Fearing the program would be too costly, he was one of 21 senators to vote “no” on the Medicare prescription drug bill.

Obama was not in the Senate when the drug entitlement was created, but he has regularly voiced support for it, even as he’s backed some cost-saving measures, like giving the government the authority to use Medicare to negotiate drug discounts. In fact, he supported an amendment McCain co-sponsored to give the government this authority.

As far as Social Security is concerned, the candidates have not faced too many votes in recent years.

But twice, McCain and Obama voted on opposite sides of legislation repealing a 1993 tax increase on Social Security benefits, once in 2006 and again earlier this year.

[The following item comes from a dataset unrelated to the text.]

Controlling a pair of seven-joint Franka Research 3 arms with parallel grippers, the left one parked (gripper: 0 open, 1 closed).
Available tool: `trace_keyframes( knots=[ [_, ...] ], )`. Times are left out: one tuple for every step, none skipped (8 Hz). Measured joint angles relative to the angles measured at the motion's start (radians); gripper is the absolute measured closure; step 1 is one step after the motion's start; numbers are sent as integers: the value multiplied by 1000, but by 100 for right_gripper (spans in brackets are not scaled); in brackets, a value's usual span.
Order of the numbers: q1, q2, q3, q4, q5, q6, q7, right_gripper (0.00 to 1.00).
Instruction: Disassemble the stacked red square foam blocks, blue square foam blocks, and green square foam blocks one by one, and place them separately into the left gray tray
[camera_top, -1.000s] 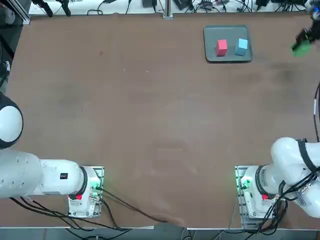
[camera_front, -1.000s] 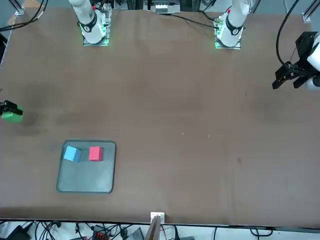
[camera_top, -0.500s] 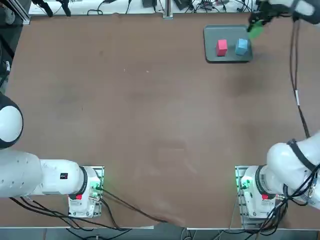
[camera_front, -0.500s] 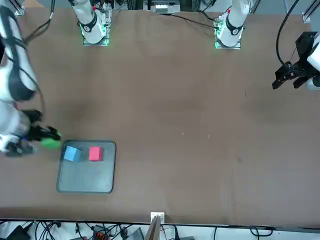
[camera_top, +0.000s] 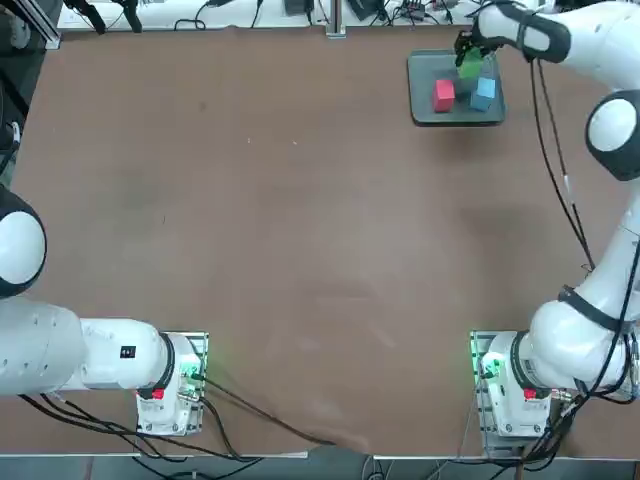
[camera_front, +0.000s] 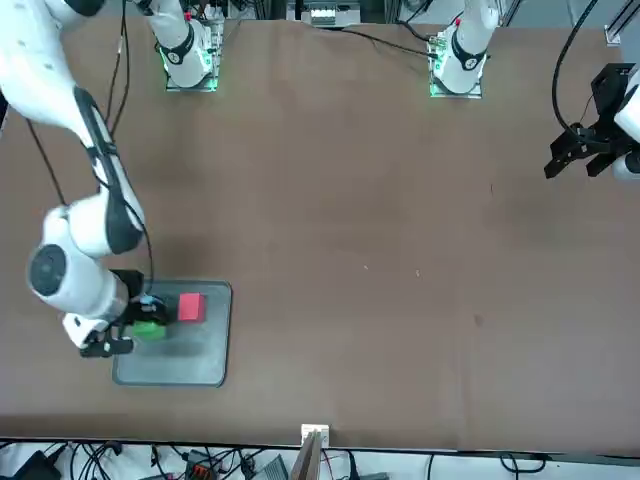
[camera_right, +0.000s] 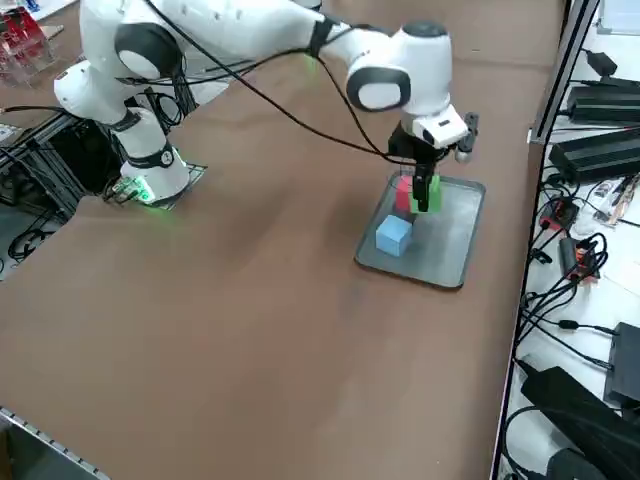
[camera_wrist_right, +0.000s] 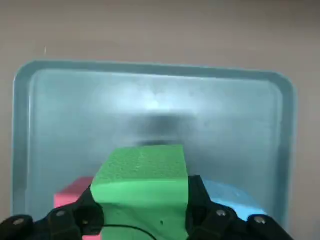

McCain voted to repeal the tax increase, while Obama voted to keep it.

Surprises for the new presidentIf the economy keeps stumbling, neither candidate is likely to have much luck raising taxes or cutting benefits. But that doesn’t mean the shortfalls in these programs won’t affect a McCain or an Obama presidency.

Starting this year, the oldest members of the baby boom generation are eligible for Social Security, according to the GAO. In three years, they will be eligible for Medicare. As more boomers collect benefits, the budget will be pinched, with bigger and bigger percentages of total outlays going to support the programs for retirees.

Analysts say that will put the burden squarely on the youngest Americans, who may have to foot the bill someday through higher taxes, reduced benefits or slower economic growth.

“We’ve got massive taxation without representation going on right now,” Walker said. “In many cases, the people who are going to have to pay the bills are too young to vote or aren’t born yet. That is not only fiscally irresponsible it is morally reprehensible.”